Israel said Wednesday it thwarted another attempt to breach its maritime blockade of Gaza, intercepting a flotilla of nine vessels organized by the Freedom Flotilla Coalition. The boats, carrying about 100 activists, had sailed from Italy two weeks ago.
“Another futile attempt to breach the legal naval blockade and enter a combat zone ended in nothing,” the Foreign Ministry tweeted. “The vessels and the passengers are transferred to an Israeli port. All the passengers are safe and in good health. The passengers are expected to be deported promptly.”

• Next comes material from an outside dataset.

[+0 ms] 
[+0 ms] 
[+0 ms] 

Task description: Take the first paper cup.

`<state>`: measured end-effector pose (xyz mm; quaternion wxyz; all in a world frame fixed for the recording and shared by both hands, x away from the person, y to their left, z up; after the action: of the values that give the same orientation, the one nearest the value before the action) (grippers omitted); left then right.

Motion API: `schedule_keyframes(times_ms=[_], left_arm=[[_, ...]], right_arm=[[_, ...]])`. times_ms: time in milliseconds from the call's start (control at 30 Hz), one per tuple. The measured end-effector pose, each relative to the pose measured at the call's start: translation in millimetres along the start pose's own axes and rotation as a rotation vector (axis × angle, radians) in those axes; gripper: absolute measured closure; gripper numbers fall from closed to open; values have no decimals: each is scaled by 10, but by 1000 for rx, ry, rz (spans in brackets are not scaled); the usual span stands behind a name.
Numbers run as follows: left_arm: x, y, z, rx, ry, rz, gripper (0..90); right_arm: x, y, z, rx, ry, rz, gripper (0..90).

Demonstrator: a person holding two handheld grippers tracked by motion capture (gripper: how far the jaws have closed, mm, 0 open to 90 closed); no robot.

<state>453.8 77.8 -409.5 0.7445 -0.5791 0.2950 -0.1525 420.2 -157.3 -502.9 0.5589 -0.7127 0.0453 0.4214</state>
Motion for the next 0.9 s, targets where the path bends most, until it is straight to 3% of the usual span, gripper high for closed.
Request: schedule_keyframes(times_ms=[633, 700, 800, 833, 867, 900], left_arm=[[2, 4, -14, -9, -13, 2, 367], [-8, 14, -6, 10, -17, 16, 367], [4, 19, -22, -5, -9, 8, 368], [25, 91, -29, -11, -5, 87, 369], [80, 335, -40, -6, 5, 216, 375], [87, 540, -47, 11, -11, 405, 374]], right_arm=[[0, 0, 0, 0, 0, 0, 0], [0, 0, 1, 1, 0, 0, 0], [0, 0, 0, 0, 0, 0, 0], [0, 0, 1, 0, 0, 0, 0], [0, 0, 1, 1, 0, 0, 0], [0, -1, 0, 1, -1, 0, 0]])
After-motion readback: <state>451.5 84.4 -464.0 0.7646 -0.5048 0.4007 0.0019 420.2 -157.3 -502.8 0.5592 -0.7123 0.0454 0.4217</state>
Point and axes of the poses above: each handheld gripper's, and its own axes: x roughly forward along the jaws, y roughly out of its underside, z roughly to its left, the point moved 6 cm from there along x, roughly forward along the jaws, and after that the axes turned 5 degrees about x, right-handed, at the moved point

The passengers detained are “expected to be deported promptly,” the ministry added.
Earlier on Wednesday, the Gaza Freedom Flotilla said its vessels were under attack by the Israeli military, with several boats intercepted while sailing toward the Gaza Strip.

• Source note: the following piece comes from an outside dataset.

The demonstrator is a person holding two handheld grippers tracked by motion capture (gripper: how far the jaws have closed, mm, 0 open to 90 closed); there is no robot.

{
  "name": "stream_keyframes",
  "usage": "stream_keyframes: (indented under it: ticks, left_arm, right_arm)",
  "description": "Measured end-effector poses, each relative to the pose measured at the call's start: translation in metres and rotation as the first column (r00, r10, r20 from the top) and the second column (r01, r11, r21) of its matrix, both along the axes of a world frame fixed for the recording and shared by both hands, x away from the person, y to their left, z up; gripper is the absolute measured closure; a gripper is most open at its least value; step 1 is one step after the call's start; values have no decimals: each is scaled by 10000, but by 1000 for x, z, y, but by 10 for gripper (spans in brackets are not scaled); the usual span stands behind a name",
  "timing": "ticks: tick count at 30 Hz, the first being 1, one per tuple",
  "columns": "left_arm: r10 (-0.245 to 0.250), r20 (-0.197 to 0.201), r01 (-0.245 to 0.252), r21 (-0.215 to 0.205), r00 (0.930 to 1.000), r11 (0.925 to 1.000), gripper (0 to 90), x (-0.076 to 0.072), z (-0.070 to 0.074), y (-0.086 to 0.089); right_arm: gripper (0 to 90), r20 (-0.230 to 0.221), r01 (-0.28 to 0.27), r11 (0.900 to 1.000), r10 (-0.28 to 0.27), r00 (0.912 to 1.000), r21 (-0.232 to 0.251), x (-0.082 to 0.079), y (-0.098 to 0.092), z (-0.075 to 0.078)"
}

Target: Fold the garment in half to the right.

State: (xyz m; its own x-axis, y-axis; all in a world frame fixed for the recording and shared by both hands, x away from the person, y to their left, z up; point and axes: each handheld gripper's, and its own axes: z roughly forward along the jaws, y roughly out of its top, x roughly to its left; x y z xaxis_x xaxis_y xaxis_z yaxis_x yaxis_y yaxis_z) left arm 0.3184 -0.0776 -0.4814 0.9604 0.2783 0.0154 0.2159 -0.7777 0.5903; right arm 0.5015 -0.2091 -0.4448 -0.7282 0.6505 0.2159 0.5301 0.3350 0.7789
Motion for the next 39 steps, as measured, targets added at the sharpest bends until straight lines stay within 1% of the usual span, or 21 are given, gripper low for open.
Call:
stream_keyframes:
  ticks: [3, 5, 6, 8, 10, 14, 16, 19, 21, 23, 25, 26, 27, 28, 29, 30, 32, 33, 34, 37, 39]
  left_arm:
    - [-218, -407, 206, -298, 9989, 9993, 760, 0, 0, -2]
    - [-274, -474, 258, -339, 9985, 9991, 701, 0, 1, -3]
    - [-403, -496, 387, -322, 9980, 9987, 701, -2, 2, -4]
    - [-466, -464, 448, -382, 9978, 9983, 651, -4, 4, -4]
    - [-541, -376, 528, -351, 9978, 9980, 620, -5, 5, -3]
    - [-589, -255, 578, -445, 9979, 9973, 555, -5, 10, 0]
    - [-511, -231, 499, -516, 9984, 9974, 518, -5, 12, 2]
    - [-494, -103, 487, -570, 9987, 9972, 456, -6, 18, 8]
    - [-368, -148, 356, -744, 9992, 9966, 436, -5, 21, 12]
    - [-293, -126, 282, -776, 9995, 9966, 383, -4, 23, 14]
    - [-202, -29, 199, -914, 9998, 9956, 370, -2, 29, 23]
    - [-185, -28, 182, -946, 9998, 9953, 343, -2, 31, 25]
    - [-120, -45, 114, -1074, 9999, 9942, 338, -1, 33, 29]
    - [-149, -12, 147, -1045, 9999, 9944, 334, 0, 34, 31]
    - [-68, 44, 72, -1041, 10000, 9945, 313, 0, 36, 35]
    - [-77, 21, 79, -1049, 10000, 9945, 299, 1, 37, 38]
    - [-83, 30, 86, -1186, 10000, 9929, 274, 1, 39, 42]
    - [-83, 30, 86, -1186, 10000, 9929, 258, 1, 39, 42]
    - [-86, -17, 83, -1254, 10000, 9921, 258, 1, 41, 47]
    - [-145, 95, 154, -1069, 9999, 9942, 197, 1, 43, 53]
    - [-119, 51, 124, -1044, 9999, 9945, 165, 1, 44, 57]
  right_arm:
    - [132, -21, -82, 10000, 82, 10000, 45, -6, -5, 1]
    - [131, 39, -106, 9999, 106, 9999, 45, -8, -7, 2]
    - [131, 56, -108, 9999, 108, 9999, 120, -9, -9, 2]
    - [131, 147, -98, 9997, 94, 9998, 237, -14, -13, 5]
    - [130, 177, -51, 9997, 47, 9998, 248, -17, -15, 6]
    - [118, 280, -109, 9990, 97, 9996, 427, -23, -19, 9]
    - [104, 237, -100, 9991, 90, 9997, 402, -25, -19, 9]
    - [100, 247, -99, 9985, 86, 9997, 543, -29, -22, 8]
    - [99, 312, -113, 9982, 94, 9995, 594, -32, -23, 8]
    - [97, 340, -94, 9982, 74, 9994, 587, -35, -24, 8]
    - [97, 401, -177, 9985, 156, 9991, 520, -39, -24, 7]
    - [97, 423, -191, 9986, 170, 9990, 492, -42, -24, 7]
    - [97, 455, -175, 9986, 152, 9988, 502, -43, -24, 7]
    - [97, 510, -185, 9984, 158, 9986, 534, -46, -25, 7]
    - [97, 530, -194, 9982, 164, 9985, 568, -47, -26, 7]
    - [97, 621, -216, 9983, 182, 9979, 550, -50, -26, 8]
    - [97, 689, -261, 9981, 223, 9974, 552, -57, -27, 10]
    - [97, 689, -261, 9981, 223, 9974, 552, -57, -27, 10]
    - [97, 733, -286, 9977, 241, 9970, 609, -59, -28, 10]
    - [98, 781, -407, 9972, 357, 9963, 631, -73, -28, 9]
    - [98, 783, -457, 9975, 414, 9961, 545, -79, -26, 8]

The Israeli military was jamming signals with at least two boats being boarded, the flotilla said on Instagram.
A screengrab from live footage shows an Israeli soldier smashing the CCTV camera of ”Gaza Sunbird”, a Gaza-bound vessel which is part of the Global Sumud Flotilla, with a gun as the boat is intercepted by Israeli security forces, in this screengrab obtained from a video released on October 8, 2025. (credit: Freedom Flotilla Coalition/Handout via REUTERS)

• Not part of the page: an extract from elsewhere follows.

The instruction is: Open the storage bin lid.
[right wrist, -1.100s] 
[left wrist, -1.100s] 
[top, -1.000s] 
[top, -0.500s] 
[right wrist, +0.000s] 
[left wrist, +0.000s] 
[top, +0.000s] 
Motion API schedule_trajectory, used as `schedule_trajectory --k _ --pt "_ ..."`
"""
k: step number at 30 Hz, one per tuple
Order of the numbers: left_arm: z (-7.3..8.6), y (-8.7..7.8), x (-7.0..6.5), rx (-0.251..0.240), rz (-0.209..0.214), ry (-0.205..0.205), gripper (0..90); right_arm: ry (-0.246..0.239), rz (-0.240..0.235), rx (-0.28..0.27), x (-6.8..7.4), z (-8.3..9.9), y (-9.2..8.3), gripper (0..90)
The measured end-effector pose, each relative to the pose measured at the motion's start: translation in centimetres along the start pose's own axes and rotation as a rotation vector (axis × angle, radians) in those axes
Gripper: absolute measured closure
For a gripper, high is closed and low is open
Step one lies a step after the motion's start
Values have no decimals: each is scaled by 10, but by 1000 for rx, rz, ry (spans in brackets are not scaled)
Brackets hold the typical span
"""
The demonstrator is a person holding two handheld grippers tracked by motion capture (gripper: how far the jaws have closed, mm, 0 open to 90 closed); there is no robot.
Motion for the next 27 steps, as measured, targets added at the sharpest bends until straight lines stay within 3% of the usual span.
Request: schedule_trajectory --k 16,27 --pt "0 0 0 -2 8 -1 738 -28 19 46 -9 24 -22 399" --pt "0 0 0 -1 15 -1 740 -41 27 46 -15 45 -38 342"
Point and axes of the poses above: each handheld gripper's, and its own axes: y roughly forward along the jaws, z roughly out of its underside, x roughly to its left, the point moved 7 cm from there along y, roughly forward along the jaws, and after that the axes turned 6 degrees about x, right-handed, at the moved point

The IDF has not yet commented on the incident.
The interception follows a series of similar maritime confrontations in recent weeks. On Thursday, Israel stopped the 42-ship Global Sumud Flotilla, which carried 479 activists, including Swedish climate campaigner Greta Thunberg. Nearly all of those detained have since been deported.
Documents found in Gaza and released by Israel’s Foreign Ministry traced direct Hamas involvement in organizing and financing the Sumud flotilla to break the Israeli blockade of the Strip. Israel said the boats carried no aid and accused participants of seeking confrontation rather than delivering humanitarian relief.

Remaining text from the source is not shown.